━━━ The input ━━━

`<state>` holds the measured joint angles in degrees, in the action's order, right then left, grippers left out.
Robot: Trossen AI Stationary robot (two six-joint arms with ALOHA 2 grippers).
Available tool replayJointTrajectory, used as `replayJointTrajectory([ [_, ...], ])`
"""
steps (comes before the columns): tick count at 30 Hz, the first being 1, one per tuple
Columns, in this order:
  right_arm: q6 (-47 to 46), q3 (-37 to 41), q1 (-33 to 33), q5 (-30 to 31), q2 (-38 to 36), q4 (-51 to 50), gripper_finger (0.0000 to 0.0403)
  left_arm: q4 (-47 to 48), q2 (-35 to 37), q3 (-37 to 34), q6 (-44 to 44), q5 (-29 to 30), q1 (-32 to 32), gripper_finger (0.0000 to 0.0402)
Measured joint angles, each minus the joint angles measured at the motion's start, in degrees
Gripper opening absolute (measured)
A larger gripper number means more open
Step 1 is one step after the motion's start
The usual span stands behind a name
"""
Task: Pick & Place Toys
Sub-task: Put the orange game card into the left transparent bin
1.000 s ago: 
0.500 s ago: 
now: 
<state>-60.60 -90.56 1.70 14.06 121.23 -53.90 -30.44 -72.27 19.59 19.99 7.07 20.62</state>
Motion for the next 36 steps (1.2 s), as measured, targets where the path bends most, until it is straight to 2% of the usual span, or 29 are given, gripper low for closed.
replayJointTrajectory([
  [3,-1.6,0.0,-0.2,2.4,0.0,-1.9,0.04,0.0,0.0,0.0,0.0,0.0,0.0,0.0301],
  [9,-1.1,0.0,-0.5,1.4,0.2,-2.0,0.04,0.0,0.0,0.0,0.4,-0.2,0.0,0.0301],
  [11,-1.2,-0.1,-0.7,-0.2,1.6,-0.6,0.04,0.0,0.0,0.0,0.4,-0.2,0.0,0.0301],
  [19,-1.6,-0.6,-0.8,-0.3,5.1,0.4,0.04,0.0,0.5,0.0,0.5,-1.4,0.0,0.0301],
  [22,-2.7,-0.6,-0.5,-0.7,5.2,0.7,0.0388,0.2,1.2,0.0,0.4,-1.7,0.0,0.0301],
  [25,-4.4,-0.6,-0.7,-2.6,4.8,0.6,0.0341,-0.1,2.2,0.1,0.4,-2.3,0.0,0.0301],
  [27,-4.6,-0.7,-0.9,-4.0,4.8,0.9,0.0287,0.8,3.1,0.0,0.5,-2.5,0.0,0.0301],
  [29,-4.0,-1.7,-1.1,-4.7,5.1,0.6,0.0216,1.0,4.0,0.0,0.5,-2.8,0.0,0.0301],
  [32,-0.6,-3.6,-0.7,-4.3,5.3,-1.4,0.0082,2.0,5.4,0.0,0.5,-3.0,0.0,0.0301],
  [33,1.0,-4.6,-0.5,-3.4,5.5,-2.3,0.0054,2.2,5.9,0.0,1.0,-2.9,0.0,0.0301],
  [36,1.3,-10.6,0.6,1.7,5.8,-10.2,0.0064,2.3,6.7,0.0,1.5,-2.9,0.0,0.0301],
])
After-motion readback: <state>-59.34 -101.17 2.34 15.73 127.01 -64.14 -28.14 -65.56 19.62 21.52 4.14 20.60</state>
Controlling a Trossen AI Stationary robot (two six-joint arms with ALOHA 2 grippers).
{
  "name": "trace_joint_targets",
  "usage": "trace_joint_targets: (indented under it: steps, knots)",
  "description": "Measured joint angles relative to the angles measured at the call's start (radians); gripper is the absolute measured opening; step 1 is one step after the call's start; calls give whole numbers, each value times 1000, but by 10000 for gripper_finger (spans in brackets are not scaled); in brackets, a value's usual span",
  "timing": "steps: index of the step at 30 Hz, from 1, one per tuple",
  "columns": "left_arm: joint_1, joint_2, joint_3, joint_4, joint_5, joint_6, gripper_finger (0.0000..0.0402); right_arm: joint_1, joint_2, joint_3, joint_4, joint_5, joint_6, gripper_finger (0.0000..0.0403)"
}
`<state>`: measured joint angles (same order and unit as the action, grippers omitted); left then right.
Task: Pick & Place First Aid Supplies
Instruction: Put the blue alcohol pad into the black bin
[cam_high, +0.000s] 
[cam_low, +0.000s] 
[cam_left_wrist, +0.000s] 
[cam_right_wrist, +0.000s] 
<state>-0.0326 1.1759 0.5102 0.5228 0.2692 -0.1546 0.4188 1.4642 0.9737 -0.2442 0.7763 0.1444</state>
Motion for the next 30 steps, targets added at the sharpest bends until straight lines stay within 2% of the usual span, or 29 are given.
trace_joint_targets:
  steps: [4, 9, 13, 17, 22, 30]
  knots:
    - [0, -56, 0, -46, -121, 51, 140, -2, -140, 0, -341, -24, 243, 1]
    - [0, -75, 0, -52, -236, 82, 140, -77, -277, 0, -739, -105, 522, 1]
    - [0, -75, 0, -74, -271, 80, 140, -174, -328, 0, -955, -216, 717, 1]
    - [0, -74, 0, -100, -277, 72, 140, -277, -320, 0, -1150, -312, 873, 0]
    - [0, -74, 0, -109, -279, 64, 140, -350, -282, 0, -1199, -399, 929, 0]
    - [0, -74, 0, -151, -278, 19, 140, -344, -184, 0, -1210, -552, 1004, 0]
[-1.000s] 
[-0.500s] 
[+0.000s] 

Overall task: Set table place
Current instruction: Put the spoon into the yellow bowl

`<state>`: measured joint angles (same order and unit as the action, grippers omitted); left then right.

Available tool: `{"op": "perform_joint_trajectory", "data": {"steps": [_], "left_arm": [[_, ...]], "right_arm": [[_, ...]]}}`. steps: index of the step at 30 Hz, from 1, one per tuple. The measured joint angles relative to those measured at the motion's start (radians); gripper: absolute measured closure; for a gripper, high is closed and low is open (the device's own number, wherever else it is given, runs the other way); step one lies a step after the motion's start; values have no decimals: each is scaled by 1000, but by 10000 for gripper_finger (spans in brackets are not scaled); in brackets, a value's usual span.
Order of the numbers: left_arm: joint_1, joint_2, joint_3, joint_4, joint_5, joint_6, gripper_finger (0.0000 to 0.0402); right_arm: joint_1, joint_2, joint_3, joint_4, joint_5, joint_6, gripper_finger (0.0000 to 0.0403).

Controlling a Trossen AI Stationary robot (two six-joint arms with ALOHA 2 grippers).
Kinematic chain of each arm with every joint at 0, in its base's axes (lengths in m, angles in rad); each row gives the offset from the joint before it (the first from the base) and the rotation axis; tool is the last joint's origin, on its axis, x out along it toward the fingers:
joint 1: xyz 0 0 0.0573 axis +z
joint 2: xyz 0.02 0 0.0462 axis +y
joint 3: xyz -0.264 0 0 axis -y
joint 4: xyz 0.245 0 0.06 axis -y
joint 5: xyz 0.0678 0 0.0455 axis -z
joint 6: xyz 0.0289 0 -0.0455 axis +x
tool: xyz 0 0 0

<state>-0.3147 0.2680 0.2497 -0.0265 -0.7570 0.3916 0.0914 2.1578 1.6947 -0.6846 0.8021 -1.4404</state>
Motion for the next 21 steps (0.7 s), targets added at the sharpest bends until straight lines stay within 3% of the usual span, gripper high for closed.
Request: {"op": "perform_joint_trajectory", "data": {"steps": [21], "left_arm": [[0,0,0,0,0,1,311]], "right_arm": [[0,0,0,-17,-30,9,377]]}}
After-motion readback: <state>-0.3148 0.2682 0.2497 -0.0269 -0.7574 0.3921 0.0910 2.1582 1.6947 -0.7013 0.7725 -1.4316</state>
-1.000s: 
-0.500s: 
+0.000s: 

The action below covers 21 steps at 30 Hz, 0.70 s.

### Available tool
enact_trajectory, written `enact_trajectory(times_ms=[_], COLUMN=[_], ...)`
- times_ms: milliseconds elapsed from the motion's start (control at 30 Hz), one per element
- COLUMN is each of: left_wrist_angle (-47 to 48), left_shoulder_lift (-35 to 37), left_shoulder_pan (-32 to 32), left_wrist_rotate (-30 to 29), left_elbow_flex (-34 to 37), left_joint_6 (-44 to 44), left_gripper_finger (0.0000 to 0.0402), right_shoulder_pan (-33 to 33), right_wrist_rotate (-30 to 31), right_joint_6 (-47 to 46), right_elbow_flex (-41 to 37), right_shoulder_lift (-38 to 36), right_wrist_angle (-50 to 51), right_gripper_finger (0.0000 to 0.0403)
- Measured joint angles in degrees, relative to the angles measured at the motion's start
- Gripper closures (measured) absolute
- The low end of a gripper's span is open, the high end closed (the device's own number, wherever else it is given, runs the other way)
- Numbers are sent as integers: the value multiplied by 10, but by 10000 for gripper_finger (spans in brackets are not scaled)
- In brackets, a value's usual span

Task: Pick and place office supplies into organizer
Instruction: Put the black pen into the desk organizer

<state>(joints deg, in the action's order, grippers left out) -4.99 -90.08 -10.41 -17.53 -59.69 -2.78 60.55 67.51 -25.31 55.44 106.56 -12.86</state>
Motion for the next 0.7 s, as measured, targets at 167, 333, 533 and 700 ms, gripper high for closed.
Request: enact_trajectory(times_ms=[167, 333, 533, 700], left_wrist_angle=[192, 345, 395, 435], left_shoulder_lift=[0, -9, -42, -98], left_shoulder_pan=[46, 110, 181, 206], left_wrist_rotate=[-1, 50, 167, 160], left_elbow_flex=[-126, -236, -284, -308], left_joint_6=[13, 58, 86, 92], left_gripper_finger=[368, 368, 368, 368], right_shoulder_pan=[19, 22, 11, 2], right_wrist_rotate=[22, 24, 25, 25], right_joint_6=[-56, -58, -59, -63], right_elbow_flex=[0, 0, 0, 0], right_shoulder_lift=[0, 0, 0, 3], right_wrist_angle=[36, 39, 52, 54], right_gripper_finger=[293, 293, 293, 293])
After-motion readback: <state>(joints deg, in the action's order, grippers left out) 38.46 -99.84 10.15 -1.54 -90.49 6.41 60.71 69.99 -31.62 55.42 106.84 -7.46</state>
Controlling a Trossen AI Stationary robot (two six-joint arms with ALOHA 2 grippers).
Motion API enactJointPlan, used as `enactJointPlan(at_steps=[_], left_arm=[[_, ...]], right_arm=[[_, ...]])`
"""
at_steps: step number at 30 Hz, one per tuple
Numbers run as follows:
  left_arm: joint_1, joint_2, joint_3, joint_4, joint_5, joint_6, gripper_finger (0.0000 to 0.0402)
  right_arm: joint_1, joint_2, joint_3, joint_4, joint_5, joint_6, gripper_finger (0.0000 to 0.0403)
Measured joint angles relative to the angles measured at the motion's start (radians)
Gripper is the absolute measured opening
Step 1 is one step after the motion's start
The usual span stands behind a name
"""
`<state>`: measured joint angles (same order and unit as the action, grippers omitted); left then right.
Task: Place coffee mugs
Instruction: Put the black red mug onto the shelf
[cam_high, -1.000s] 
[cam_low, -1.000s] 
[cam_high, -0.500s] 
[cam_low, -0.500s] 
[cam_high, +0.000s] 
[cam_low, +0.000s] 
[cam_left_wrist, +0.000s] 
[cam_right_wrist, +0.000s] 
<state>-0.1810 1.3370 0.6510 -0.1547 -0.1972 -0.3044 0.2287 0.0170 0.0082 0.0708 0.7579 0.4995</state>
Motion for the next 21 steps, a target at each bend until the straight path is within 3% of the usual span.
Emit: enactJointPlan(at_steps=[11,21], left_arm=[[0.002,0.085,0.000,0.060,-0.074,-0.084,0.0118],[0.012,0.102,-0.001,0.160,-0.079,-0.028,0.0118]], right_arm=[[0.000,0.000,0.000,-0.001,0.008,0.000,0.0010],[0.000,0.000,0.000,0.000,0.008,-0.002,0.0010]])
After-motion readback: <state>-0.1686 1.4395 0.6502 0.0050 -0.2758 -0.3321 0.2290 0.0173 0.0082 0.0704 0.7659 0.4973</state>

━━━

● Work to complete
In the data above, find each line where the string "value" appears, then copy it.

● Result for this task
  "description": "Measured joint angles relative to the angles measured at the call's start (radians); gripper is the absolute measured opening; step 1 is one step after the call's start; calls give whole numbers, each value times 1000, but by 10000 for gripper_finger (spans in brackets are not scaled); in brackets, a value's usual span",
Available tool: `{"op": "perform_joint_trajectory", "data": {"steps": [_], "left_arm": [[_, ...]], "right_arm": [[_, ...]]}}`. steps: index of the step at 30 Hz, from 1, one per tuple. The measured joint angles relative to those measured at the motion's start (radians); gripper: absolute measured closure; for a gripper, high is closed and low is open (the device's own number, wherever else it is given, runs the other way); step one lies a step after the motion's start; values have no decimals: each is scaled by 1000, but by 10000 for gripper_finger (spans in brackets are not scaled); in brackets, a value's usual span.
- Numbers are sent as integers: the value multiplied by 10, but by 10000 for gripper_finger (spans in brackets are not scaled)
- In brackets, a value's usual span

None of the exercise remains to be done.